* Instructions for the task:
In the entries below, find the lines with the word "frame" and copy them.
*** Data for the task Section Begins ***
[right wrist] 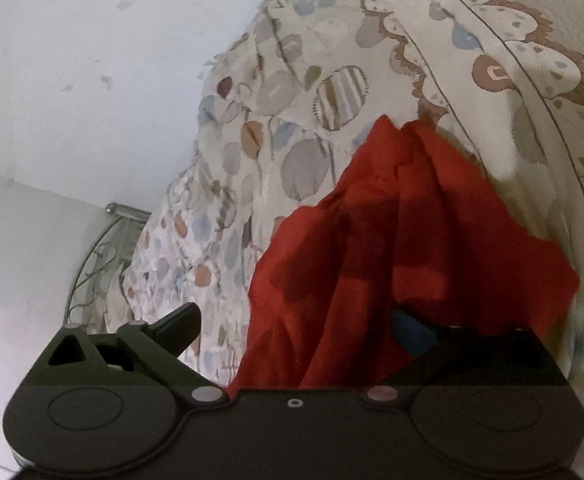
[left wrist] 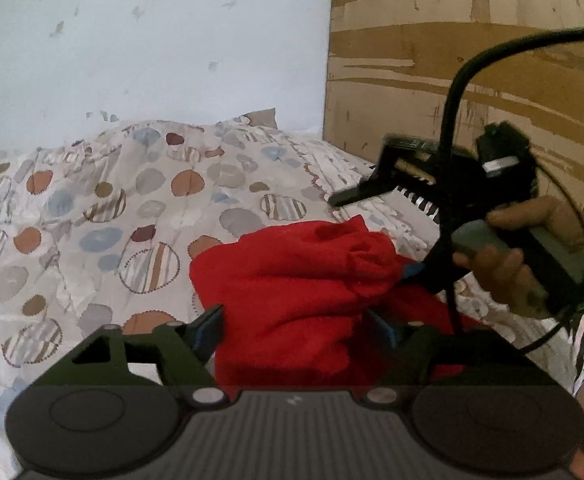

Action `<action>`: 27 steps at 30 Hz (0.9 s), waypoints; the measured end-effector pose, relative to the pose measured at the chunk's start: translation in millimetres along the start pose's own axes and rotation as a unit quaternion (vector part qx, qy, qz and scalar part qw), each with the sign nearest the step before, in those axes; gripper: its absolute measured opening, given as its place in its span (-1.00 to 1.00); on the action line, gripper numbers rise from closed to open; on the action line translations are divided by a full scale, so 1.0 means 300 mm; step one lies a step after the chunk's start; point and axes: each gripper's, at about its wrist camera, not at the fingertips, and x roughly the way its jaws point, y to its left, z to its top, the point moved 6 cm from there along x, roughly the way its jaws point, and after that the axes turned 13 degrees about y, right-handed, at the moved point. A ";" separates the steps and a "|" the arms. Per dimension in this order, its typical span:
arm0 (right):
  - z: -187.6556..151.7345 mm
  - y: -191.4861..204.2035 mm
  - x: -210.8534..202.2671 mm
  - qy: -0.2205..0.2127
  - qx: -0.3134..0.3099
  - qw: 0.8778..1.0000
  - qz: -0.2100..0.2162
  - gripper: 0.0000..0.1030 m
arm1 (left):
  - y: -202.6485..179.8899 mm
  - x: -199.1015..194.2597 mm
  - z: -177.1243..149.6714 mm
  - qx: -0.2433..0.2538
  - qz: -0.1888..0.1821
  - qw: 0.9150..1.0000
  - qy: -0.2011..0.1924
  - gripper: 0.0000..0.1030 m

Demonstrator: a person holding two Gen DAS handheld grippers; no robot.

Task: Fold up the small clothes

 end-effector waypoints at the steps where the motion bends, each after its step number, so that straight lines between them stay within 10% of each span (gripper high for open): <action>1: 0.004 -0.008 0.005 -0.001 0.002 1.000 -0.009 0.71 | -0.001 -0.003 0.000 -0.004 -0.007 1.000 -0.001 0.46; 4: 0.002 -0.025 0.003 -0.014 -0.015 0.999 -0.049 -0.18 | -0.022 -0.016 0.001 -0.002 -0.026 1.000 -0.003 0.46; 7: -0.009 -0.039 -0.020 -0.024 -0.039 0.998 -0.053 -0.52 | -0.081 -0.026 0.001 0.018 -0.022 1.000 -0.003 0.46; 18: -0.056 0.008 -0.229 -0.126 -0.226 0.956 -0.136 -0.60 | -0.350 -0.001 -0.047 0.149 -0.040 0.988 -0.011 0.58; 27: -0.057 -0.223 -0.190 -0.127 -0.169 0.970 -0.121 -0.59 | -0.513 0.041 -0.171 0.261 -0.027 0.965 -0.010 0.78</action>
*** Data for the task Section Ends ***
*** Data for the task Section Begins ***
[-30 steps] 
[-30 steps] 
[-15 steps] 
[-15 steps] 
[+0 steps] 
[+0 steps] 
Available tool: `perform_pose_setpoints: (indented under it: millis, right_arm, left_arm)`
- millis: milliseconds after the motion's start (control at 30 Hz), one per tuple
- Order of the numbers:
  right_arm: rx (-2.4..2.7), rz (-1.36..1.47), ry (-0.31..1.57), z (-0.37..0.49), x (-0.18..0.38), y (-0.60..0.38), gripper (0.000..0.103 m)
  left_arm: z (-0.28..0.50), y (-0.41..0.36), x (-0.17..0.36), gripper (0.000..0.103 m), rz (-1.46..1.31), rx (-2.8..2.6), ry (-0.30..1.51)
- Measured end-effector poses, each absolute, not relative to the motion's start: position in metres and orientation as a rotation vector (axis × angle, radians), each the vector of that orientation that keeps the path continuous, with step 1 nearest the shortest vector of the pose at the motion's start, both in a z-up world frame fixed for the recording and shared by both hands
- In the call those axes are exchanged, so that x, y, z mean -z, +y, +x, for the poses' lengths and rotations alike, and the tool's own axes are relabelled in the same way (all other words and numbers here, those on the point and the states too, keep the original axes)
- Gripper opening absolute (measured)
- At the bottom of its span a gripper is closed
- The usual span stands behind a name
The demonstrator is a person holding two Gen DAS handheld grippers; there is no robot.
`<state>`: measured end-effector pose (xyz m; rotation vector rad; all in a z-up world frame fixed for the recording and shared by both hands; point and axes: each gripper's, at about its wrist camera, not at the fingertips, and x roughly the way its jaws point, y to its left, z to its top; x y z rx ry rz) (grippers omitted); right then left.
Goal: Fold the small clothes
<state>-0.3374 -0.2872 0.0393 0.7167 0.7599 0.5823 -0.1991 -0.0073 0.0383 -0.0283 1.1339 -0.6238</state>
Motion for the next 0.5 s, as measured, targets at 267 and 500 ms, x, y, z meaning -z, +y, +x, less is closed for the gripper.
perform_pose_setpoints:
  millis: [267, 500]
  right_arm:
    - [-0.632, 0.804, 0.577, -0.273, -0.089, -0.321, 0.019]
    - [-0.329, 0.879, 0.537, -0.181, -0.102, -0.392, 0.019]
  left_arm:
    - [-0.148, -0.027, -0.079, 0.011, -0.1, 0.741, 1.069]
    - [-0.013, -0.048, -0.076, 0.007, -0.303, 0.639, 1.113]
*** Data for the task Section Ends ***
* Written reply:
- Measured end-effector poses, each absolute, not relative to the motion's start: position in metres and orientation as a rotation vector (axis × angle, radians), each the vector of that orientation that keeps the path continuous, with step 1 nearest the shortest vector of the pose at the motion's start, both in a z-up world frame fixed for the recording and shared by both hands
`<state>`: measured end-effector pose (xyz m; rotation vector rad; all in a z-up world frame fixed for the recording and shared by both hands; point and axes: each gripper's, at about its wrist camera, not at the fingertips, and x roughly the way its jaws point, y to its left, z to its top; x y z rx ry rz) (grippers omitted); right then left.

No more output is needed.